§ **ASSIGNED TASK**: First find the line containing "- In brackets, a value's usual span" in the data, then set it down exactly along with every line after it, through the last.
*** Block opens ***
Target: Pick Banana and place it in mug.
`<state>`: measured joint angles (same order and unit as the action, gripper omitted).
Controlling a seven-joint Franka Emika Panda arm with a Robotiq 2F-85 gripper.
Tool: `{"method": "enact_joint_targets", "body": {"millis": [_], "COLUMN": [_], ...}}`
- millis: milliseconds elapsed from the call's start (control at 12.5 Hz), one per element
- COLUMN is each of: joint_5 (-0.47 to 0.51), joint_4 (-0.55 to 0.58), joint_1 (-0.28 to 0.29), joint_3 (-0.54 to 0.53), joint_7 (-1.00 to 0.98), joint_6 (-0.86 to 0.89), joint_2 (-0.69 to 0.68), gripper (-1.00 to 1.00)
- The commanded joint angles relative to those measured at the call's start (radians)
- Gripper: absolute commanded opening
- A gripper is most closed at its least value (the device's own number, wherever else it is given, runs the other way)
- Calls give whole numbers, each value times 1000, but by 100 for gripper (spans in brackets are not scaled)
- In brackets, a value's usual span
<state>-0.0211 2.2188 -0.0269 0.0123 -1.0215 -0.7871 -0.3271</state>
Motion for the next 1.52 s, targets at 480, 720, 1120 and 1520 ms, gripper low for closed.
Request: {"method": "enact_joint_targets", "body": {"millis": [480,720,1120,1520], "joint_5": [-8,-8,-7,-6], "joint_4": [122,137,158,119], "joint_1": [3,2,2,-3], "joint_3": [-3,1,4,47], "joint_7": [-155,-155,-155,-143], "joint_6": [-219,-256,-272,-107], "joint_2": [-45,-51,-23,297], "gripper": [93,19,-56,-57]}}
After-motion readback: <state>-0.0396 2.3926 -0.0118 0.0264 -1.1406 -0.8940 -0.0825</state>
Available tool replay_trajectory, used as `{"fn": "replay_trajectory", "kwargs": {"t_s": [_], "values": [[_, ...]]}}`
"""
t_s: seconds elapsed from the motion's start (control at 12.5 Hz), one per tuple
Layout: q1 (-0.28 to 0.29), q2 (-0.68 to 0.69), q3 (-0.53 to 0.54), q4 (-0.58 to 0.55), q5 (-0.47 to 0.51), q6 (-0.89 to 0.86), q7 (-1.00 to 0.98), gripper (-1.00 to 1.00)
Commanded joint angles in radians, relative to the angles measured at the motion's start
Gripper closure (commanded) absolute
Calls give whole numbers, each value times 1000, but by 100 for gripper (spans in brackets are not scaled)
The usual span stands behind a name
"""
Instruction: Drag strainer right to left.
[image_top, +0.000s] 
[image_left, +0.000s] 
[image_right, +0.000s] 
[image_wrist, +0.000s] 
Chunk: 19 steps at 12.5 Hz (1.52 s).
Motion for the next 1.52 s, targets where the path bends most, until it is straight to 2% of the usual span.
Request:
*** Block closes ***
§ **THE COMPLETED TASK**:
- In brackets, a value's usual span
<state>-0.0211 2.2188 -0.0269 0.0123 -1.0215 -0.7871 -0.3271</state>
Motion for the next 1.52 s, targets at 480, 720, 1120 and 1520 ms, gripper low for closed.
Request: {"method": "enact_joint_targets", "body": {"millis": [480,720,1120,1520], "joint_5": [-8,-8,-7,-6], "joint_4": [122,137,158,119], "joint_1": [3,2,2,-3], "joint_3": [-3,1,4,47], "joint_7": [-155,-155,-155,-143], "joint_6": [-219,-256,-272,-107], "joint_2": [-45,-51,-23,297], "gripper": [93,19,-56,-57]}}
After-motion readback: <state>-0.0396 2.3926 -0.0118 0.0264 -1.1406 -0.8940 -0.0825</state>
Available tool replay_trajectory, used as `{"fn": "replay_trajectory", "kwargs": {"t_s": [_], "values": [[_, ...]]}}`
"""
t_s: seconds elapsed from the motion's start (control at 12.5 Hz), one per tuple
Layout: q1 (-0.28 to 0.29), q2 (-0.68 to 0.69), q3 (-0.53 to 0.54), q4 (-0.58 to 0.55), q5 (-0.47 to 0.51), q6 (-0.89 to 0.86), q7 (-1.00 to 0.98), gripper (-1.00 to 1.00)
Commanded joint angles in radians, relative to the angles measured at the motion's start
Gripper closure (commanded) absolute
Calls give whole numbers, each value times 1000, but by 100 for gripper (spans in brackets are not scaled)
The usual span stands behind a name
"""
Instruction: Drag strainer right to left.
[image_top, +0.000s] 
[image_left, +0.000s] 
[image_right, +0.000s] 
[image_wrist, +0.000s] 
Chunk: 19 steps at 12.5 Hz (1.52 s).
Motion for the next 1.52 s, targets where the path bends most, until it is straight to 2% of the usual span.
Request:

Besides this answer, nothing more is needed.